Unprotected exposure to certain other lights such as a welder’s torch may also cause early cataract formation, along with genetic disposition, smoking, some medications, trauma to the eye, and diseases such as diabetes.

For all these reasons and more, cataract surgery is performed on patients of all ages, from infants, right through mid-life, and on to the elderly. For those with age-related cataracts in the United States, the average age for undergoing surgery is 74.6 years.

Symptoms of Cataracts

Not all cataracts impair vision or affect daily vision. But they can gradually develop to a point where they interfere with a person's quality of life. Because of this gradual onset, we often find that patients aren't aware of the degree to which they struggle because they have grown accustomed to poor vision.

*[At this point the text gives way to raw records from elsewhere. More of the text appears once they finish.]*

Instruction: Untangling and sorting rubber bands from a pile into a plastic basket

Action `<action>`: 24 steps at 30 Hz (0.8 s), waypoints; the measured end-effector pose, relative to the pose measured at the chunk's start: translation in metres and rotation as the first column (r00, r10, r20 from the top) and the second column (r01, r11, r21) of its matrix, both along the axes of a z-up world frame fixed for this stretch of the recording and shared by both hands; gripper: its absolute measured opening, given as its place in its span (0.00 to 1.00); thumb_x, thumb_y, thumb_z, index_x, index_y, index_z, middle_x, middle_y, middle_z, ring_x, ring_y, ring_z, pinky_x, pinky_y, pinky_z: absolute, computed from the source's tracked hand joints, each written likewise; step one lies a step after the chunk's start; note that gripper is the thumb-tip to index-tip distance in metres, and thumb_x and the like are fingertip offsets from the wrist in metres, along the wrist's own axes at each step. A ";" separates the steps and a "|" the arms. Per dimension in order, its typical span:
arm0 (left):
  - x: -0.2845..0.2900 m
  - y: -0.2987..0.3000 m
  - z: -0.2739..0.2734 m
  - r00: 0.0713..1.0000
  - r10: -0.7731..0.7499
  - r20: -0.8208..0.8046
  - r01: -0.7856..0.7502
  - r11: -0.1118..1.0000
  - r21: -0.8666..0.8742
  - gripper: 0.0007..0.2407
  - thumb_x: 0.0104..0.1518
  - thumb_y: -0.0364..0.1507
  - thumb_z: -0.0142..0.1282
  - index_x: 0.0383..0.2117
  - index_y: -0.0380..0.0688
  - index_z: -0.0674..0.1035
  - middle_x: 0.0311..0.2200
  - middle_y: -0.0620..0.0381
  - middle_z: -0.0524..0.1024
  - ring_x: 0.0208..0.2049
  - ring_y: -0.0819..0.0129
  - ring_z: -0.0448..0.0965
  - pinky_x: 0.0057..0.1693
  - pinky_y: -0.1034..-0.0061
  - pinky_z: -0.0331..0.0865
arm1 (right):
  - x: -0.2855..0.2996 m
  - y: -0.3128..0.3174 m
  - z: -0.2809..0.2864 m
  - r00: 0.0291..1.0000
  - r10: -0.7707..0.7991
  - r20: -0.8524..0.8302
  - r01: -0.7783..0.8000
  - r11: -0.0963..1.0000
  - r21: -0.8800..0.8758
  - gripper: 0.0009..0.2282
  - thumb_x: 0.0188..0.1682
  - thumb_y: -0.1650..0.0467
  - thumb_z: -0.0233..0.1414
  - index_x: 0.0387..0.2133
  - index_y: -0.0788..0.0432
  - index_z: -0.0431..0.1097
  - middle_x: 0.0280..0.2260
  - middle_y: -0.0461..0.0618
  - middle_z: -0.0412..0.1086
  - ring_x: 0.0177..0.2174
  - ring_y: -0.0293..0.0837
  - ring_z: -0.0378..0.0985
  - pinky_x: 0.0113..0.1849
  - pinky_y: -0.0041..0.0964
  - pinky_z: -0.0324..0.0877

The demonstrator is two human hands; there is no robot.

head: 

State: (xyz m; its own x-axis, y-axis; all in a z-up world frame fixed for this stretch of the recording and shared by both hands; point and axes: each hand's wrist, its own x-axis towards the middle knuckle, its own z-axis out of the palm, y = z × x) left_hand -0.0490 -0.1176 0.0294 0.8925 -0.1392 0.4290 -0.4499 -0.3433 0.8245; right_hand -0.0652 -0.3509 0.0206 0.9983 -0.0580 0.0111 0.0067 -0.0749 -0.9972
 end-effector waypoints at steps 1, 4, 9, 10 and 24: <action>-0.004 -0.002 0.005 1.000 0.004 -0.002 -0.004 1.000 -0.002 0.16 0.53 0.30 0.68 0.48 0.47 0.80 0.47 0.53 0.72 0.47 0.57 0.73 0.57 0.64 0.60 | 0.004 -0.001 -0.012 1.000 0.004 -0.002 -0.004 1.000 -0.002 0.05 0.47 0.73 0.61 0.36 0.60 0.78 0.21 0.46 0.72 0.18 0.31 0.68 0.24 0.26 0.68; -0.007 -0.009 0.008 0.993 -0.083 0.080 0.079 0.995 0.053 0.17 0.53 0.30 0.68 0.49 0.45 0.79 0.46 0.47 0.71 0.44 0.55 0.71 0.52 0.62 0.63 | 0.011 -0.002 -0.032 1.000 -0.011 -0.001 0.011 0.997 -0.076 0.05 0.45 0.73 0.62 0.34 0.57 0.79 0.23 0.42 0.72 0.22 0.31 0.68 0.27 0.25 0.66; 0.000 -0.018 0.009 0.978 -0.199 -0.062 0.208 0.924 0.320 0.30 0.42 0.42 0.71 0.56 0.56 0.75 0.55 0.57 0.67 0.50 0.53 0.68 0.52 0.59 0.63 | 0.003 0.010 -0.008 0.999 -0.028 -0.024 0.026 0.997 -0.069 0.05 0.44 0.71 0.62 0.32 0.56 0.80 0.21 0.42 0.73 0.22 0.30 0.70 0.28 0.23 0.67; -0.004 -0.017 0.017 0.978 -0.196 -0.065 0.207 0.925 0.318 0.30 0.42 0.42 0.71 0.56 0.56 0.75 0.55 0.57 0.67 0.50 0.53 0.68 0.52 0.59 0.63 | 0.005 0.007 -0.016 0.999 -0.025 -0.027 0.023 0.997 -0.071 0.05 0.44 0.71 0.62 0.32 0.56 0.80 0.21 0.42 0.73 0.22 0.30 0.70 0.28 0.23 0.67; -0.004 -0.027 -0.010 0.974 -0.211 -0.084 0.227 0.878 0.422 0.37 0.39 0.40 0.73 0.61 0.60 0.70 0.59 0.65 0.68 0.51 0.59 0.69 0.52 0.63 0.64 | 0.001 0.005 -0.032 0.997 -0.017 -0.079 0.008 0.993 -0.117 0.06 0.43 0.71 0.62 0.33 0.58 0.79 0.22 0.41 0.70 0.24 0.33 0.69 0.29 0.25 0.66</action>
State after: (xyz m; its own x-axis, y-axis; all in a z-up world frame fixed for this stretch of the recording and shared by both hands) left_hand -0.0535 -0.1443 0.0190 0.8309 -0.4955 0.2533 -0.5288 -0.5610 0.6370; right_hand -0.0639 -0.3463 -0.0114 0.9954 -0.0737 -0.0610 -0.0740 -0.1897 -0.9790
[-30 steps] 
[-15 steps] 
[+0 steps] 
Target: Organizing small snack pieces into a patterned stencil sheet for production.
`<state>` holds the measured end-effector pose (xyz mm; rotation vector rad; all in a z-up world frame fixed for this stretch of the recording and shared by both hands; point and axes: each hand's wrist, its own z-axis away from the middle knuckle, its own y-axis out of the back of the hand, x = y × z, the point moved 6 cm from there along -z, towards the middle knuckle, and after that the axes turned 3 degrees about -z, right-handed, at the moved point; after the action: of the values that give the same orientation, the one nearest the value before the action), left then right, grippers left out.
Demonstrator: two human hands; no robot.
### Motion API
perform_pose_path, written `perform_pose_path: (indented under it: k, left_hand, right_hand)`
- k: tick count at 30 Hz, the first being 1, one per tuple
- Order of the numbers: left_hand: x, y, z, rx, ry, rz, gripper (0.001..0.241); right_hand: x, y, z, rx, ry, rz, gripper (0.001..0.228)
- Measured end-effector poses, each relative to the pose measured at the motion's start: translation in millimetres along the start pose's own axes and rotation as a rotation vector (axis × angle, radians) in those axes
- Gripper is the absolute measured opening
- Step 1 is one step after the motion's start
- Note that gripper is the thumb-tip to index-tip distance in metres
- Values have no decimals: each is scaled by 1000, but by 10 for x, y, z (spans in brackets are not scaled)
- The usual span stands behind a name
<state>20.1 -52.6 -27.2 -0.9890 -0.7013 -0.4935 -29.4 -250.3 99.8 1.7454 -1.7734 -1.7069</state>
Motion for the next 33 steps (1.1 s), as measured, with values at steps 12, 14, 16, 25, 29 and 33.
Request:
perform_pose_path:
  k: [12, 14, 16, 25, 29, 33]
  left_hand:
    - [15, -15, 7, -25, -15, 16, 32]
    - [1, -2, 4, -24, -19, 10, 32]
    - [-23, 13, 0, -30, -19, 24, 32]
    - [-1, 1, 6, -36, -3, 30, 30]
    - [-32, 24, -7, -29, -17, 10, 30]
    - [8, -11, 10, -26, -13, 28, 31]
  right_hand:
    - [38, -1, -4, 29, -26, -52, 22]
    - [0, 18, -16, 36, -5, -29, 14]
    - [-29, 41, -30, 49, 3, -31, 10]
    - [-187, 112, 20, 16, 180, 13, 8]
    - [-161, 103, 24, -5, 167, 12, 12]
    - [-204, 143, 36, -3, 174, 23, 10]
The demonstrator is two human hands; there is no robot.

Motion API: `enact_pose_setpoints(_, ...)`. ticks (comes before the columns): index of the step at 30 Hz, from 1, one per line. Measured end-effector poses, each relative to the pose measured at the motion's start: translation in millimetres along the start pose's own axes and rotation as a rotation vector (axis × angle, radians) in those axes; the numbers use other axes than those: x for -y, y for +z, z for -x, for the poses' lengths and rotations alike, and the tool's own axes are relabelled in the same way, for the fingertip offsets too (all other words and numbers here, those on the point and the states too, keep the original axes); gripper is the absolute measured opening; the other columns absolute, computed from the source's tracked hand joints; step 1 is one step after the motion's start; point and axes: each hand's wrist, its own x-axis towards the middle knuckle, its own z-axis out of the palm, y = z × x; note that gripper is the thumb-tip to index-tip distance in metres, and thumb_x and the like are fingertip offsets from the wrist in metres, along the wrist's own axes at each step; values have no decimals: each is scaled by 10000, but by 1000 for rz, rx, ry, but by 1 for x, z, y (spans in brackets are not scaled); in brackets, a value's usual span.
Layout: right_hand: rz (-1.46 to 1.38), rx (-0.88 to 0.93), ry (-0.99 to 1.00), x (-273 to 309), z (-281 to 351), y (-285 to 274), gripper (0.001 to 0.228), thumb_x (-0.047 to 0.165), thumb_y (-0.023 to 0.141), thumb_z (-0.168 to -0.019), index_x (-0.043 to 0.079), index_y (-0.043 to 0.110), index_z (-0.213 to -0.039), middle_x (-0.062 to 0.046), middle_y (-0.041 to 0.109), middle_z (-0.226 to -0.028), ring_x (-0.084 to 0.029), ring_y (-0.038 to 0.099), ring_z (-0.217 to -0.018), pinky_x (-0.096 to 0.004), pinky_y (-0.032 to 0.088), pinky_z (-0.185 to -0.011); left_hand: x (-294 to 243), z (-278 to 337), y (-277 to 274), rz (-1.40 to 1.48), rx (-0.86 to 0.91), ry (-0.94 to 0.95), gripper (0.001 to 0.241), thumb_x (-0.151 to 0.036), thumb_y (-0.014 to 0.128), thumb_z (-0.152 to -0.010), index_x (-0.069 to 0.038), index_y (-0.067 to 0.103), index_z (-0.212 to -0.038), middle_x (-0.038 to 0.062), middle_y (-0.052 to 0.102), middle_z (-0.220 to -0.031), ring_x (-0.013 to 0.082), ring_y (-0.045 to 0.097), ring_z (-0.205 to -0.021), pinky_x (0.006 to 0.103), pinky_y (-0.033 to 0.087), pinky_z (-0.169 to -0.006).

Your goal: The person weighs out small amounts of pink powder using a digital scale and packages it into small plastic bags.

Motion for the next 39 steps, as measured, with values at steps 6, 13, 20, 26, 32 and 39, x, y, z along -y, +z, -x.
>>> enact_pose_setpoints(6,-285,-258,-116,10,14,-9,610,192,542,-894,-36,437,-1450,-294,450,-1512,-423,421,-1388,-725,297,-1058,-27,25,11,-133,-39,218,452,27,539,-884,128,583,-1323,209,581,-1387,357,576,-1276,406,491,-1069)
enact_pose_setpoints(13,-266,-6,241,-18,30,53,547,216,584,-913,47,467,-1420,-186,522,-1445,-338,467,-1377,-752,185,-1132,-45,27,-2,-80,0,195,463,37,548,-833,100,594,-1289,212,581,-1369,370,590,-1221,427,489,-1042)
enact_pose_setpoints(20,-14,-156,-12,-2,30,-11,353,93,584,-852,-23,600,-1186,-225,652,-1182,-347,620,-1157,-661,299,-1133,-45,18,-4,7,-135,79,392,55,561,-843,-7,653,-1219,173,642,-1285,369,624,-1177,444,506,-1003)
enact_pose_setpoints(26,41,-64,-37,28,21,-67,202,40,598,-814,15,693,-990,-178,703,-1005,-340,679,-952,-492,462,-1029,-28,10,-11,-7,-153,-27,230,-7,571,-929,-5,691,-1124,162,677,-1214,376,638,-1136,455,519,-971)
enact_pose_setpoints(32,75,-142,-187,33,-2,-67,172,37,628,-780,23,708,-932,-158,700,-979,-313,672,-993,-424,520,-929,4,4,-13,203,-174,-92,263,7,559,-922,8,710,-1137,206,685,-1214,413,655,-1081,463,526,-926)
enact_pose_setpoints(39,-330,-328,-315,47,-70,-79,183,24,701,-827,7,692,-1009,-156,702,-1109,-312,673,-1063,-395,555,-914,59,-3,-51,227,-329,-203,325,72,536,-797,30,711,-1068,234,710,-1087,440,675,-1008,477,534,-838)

The symptoms of cataracts often include one or more of the following:
  • Cloudy, fuzzy, foggy, or filmy vision
  • Decreasing contrast
  • Increased glare from lamps or the sun
  • Shadowing of lettering on signs or the television
  • Multiple changes in eyeglass prescriptions
  • Need for more light when reading
  • Difficulty performing daily tasks because of vision problems
Cataracts can often mimic a dirty windshield in our automobiles – under certain lighting conditions we are driving along just fine, but other times with a low rising or setting sun, glare from headlights, or with decreased light as on a cloudy or rainy day, it can be very tough to see with distinction, especially when objects are either backlit or "hidden" in shadowy areas.

How are Cataracts Treated?

Cataracts are usually treated with surgery if they are interfering with the patient's daily life. Cataract surgery is very common and currently has the highest success rate of any surgical procedure. It involves replacing the clouded lens of the eye with an artificial lens called an Intraocular lens (IOL) implant.